Required work: Take from the entries below the stretch from the line with "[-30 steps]" through the line with "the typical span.", and return it exactly, leaving the pictures out.

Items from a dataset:
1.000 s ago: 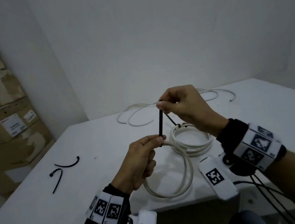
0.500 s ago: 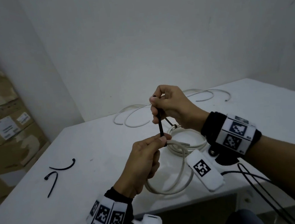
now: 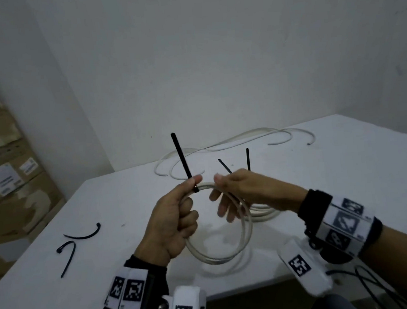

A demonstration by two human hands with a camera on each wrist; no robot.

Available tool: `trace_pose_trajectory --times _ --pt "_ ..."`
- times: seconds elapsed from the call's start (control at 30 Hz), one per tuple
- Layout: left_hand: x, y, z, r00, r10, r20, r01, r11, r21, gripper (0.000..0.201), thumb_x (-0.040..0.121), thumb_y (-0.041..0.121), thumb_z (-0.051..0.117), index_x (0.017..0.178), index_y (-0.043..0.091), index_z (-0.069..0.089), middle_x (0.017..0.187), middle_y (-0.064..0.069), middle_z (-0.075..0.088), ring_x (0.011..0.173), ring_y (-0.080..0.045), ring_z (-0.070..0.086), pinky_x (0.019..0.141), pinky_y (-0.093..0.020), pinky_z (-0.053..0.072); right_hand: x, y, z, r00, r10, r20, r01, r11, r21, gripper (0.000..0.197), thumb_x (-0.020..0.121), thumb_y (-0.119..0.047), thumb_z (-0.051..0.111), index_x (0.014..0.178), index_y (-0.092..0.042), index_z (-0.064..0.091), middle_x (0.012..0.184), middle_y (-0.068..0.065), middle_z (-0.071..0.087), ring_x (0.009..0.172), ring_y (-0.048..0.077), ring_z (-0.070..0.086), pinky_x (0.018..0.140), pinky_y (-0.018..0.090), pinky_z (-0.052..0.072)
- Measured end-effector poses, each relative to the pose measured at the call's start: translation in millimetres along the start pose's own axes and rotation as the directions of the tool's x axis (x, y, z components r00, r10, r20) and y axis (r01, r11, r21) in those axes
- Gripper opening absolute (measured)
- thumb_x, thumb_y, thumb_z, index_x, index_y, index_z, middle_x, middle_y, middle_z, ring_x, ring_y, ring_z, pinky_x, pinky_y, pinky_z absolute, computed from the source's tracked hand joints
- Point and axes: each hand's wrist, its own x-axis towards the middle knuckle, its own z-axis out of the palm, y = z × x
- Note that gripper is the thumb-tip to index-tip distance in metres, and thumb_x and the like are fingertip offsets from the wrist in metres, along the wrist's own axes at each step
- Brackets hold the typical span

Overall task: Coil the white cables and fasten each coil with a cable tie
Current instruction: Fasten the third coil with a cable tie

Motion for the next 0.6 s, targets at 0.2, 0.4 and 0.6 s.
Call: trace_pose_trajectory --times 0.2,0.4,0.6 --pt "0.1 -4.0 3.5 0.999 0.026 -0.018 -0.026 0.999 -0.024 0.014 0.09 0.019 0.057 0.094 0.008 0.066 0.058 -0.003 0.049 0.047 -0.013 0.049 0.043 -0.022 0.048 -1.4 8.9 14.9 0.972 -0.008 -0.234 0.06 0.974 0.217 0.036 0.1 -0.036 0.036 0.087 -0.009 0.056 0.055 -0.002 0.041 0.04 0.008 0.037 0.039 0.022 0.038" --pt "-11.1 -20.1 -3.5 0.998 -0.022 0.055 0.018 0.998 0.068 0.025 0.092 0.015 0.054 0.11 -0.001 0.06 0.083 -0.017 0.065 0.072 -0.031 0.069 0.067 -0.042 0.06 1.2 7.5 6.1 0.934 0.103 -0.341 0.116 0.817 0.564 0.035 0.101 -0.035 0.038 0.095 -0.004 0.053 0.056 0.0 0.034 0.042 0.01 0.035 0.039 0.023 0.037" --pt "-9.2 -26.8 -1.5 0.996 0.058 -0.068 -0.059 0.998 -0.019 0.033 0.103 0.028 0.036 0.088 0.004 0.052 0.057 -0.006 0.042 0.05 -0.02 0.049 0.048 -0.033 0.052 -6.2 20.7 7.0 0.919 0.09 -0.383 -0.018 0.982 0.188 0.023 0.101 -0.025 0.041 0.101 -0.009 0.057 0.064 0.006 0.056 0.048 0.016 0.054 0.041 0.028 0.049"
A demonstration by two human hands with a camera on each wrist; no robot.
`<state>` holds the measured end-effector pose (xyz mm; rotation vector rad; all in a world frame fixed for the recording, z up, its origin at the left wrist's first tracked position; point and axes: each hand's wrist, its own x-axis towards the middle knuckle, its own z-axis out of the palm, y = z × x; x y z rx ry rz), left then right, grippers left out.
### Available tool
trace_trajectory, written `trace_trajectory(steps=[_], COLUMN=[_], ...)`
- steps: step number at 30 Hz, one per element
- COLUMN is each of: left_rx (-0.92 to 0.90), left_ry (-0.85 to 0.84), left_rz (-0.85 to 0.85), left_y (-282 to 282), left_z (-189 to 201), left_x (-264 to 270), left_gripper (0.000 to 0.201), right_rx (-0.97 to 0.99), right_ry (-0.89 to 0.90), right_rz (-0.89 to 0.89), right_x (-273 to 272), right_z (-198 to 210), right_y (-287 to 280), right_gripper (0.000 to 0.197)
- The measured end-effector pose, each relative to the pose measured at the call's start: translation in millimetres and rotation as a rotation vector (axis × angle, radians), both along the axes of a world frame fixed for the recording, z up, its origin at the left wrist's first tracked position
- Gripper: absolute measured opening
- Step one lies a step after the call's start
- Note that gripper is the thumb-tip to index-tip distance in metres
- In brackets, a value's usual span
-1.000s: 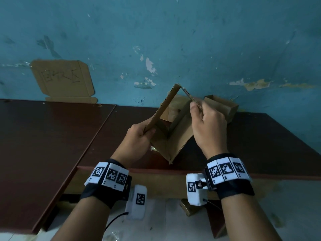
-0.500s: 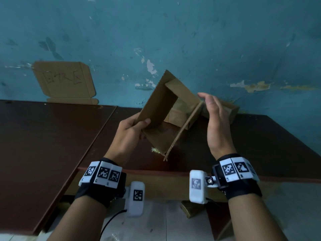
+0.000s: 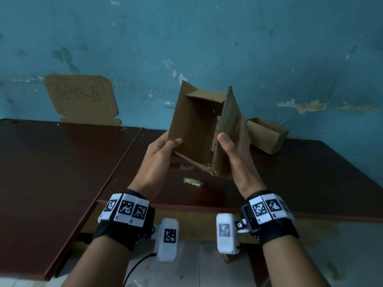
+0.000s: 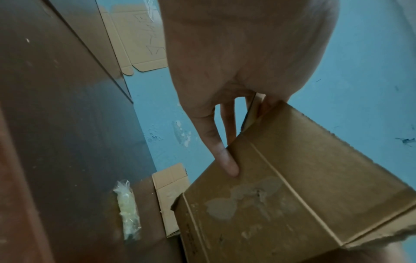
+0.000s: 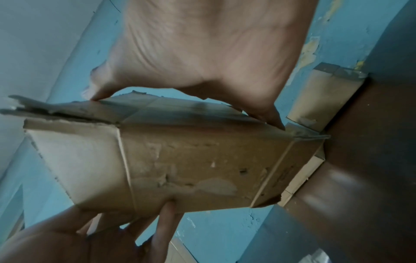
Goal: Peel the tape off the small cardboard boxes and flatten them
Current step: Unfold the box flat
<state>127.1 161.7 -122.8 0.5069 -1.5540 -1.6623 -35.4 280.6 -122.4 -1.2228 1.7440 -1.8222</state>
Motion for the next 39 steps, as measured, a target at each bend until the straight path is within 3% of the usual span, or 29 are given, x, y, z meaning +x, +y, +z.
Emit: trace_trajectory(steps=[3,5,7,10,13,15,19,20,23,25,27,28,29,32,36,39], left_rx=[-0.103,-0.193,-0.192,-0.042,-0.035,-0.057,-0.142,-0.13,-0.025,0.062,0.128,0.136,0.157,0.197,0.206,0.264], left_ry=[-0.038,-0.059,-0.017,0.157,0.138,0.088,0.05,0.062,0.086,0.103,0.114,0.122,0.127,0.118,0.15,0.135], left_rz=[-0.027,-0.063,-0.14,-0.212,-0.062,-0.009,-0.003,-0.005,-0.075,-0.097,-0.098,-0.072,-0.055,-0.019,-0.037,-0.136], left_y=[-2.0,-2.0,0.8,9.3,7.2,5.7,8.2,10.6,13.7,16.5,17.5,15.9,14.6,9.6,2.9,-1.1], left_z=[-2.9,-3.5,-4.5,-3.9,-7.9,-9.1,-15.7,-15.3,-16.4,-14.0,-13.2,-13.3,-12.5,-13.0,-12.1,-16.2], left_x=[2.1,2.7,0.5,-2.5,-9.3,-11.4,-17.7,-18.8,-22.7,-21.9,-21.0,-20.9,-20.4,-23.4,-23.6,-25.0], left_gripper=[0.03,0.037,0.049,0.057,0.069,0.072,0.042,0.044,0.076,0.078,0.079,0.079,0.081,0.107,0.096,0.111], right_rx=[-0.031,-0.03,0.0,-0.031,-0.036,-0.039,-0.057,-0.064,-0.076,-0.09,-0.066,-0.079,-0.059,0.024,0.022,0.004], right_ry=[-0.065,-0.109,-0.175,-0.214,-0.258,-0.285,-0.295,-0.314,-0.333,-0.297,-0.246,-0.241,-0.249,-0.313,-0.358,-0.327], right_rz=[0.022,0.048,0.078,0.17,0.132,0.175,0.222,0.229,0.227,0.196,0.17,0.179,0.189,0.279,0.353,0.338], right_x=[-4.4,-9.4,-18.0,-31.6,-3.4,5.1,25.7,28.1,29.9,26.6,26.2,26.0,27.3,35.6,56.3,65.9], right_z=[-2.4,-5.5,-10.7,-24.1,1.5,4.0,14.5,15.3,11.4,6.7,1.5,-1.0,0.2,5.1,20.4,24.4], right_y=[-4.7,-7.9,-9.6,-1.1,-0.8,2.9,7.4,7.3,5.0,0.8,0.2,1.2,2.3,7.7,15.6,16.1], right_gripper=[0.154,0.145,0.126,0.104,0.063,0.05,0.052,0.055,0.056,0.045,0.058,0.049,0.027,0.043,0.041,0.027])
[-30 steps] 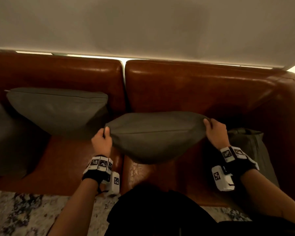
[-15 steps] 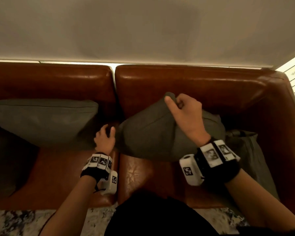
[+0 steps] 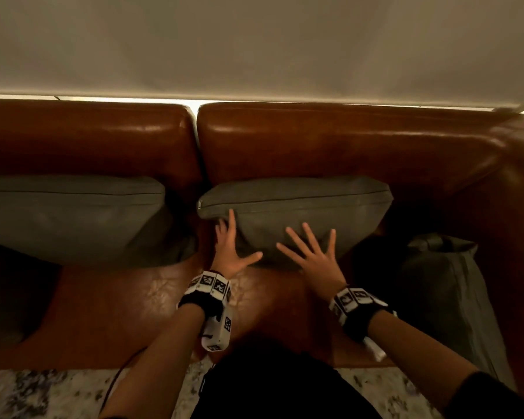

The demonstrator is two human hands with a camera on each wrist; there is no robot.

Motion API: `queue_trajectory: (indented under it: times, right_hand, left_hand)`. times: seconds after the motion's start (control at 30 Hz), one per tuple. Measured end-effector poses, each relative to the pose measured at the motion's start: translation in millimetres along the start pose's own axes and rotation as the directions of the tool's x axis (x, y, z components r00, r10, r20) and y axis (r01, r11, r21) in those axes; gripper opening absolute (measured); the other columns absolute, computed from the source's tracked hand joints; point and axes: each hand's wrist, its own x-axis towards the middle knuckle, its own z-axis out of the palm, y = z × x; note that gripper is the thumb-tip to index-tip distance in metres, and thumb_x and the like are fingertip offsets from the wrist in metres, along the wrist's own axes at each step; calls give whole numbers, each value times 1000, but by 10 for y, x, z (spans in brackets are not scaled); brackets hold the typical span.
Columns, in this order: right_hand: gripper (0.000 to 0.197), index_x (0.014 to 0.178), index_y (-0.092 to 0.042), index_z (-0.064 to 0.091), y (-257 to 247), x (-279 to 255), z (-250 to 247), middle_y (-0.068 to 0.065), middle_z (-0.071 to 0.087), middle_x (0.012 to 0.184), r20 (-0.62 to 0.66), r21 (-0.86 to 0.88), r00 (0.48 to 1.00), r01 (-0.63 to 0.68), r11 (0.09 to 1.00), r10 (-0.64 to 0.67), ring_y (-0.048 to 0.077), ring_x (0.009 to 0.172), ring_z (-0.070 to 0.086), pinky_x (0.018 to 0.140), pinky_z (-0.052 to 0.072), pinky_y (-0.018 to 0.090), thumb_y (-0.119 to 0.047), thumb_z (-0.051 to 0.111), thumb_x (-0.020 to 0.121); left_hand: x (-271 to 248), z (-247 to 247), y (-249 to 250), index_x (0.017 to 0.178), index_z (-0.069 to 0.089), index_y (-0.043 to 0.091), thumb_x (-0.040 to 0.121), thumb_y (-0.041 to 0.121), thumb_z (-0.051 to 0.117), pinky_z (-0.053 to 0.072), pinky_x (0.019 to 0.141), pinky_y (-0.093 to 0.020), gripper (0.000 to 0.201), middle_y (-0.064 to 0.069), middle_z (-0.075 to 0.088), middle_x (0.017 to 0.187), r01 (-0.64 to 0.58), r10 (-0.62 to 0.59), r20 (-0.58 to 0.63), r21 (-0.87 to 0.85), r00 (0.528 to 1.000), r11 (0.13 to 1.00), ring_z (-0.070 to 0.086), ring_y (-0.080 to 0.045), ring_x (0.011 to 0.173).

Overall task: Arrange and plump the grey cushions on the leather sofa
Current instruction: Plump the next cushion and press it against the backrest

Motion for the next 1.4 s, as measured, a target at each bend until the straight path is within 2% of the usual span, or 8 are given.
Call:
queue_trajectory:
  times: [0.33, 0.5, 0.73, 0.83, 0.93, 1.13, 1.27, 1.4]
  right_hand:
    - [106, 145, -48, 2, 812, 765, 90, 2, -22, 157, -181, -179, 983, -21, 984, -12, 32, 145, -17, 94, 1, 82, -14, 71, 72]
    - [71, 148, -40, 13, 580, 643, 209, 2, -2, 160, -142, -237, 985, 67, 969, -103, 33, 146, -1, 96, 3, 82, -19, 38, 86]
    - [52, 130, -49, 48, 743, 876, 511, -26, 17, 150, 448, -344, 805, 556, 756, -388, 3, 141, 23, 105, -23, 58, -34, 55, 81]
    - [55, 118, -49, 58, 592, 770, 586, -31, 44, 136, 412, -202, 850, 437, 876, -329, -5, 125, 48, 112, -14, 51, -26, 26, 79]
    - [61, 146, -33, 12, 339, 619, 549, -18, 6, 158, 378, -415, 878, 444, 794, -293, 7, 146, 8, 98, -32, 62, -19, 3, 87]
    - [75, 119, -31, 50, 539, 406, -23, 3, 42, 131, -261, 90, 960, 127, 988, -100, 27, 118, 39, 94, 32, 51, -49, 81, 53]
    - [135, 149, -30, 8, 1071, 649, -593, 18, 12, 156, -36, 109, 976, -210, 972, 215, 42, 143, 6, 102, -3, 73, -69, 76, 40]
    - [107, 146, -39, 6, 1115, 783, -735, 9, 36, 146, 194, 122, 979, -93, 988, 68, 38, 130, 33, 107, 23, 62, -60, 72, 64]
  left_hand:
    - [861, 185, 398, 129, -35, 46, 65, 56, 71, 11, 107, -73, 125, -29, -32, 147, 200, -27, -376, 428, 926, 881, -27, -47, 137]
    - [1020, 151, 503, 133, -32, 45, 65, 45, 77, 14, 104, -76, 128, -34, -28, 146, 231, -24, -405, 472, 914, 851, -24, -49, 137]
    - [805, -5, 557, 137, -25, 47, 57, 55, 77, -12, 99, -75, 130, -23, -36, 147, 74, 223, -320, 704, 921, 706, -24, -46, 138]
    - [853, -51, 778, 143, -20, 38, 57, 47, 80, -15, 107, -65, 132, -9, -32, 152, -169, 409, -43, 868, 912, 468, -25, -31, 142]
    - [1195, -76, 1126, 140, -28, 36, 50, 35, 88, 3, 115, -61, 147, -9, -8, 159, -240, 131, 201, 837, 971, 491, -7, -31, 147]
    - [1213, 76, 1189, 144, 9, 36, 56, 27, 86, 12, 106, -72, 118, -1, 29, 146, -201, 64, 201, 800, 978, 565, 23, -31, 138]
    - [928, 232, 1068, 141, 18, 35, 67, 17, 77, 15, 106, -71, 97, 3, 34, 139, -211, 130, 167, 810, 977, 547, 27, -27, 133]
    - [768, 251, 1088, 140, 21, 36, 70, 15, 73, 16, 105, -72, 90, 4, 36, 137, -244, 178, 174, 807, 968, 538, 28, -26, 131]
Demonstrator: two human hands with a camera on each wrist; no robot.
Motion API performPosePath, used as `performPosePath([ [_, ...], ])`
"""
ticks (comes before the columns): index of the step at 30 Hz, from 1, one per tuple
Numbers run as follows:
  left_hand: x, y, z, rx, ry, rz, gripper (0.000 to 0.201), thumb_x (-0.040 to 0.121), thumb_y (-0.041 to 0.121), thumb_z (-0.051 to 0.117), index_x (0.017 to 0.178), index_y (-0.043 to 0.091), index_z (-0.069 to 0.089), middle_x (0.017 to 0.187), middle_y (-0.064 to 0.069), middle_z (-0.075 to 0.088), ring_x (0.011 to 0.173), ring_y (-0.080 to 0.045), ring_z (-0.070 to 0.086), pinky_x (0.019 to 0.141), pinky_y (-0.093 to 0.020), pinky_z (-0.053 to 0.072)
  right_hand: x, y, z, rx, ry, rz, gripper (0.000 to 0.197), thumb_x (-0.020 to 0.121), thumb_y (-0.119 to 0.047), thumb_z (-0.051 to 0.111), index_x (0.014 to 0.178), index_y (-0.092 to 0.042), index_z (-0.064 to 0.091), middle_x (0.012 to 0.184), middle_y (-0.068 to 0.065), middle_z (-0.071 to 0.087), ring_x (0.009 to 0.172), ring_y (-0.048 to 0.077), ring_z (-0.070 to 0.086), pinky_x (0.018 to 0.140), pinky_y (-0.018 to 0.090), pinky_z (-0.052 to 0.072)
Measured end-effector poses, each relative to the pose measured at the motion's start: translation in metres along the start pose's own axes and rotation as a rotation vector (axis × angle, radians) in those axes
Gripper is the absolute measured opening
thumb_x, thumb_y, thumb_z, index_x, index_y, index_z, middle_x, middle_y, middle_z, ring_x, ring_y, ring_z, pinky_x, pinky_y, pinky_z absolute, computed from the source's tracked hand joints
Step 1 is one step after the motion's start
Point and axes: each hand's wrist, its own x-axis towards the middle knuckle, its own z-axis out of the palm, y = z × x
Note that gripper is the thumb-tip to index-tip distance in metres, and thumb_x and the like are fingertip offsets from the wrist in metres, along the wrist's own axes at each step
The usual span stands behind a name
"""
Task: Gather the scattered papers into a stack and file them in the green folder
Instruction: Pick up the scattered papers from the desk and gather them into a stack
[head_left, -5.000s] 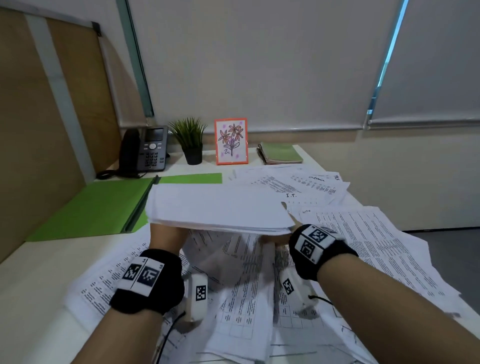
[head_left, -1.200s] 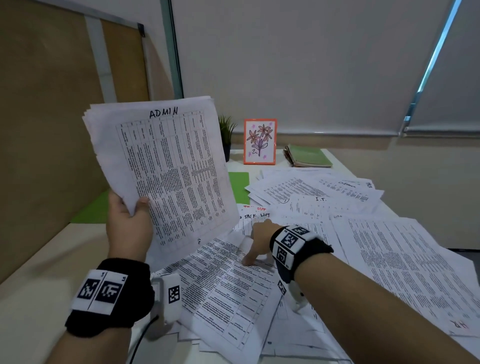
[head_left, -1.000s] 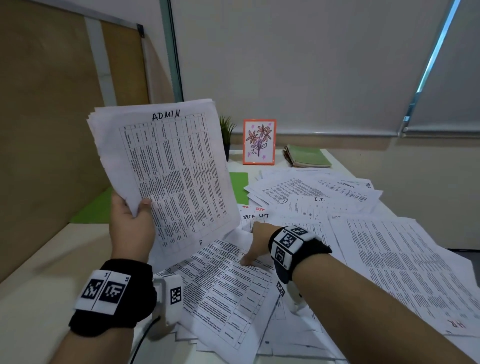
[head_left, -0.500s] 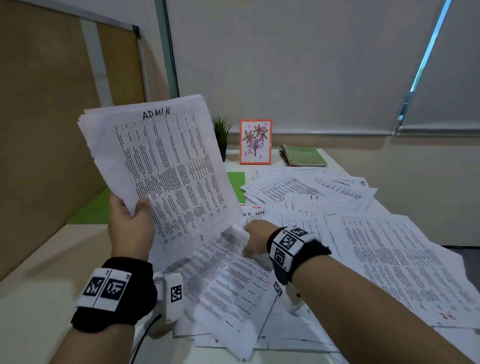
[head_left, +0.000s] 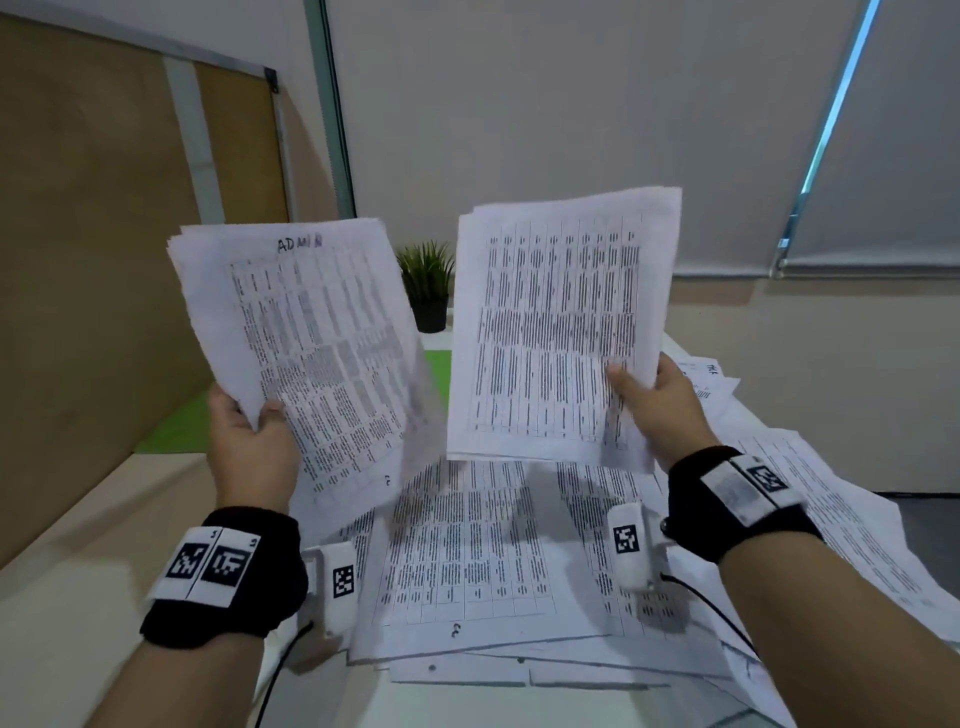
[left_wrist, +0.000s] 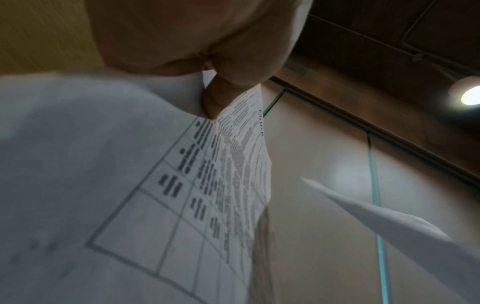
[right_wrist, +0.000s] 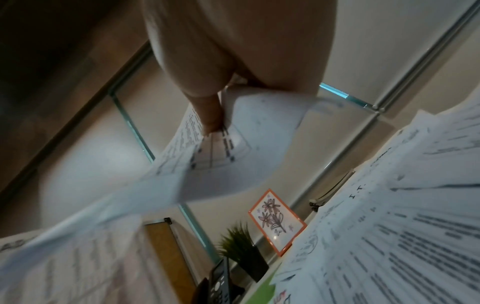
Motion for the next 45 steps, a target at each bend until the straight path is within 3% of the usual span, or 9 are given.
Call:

Output of the exercise:
[-30 steps] 
[-15 steps] 
[+0 steps] 

The demonstrator is two human hands with a camera on each wrist; there is no robot.

Motion API: `queue_trajectory: (indented under it: times, right_hand, left_hand)`. times: seconds after the motion's start (control at 30 Hz), one per tuple. Measured end-effector poses, each relative to the pose measured at the motion's start: translation in millimetres along the start pose's own axes and rotation as the directions of the tool's x axis (x, y, z components r00, r10, r20) and y axis (r01, r11, r21) in those axes; gripper opening absolute (measured); the other columns absolute, computed from the source's tracked hand joints; point and axes: each hand's wrist, its own x-axis towards the middle knuckle, its own z-axis out of the palm, y = z × x; note that gripper is the thumb-tip to index-tip distance in metres, and thumb_x and the like are fingertip offsets from the wrist in metres, along the wrist's own axes at each step; calls give whole numbers, each value times 1000, but by 10 for y, x, z (spans in brackets are not scaled); brackets hold the typical span.

There is nothing further to this answer.